PROBLEM: All lines ahead of the one containing "Would you kindly return the segmentation outline of the **black" are to be left out; that line and each one after it, through the end of the records below, are to be duplicated exactly.

[INFORMATION SUPPLIED Boundary: Start]

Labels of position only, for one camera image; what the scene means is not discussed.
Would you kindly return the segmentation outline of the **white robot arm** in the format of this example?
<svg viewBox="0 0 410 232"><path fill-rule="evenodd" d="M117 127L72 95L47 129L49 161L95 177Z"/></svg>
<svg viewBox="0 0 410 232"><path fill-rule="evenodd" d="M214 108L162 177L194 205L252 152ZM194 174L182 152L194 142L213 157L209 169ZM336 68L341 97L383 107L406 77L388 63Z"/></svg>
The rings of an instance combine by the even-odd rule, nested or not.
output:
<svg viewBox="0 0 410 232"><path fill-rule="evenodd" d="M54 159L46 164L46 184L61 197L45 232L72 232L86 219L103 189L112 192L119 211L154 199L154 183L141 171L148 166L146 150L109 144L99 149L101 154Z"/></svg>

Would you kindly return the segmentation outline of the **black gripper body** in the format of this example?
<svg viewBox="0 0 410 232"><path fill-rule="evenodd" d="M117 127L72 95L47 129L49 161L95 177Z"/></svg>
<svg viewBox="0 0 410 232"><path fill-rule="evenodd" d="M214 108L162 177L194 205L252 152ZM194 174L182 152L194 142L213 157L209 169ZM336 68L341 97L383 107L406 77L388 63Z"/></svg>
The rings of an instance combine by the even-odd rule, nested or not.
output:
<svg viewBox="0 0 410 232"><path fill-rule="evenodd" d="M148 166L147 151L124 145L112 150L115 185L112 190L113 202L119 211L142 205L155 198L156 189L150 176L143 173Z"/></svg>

[INFORMATION SUPPLIED Boundary: End]

RESULT BELOW:
Would you kindly return the segmentation outline of the **black gripper body** in the format of this example?
<svg viewBox="0 0 410 232"><path fill-rule="evenodd" d="M117 127L72 95L47 129L49 161L95 177Z"/></svg>
<svg viewBox="0 0 410 232"><path fill-rule="evenodd" d="M214 108L162 177L194 205L252 152ZM194 174L182 152L194 142L213 157L209 169ZM336 68L341 97L383 107L406 77L388 63Z"/></svg>
The rings of an instance combine by the even-odd rule, nested or not.
output:
<svg viewBox="0 0 410 232"><path fill-rule="evenodd" d="M148 166L147 151L124 145L112 150L115 185L112 190L113 202L119 211L142 205L155 198L156 189L150 176L143 173Z"/></svg>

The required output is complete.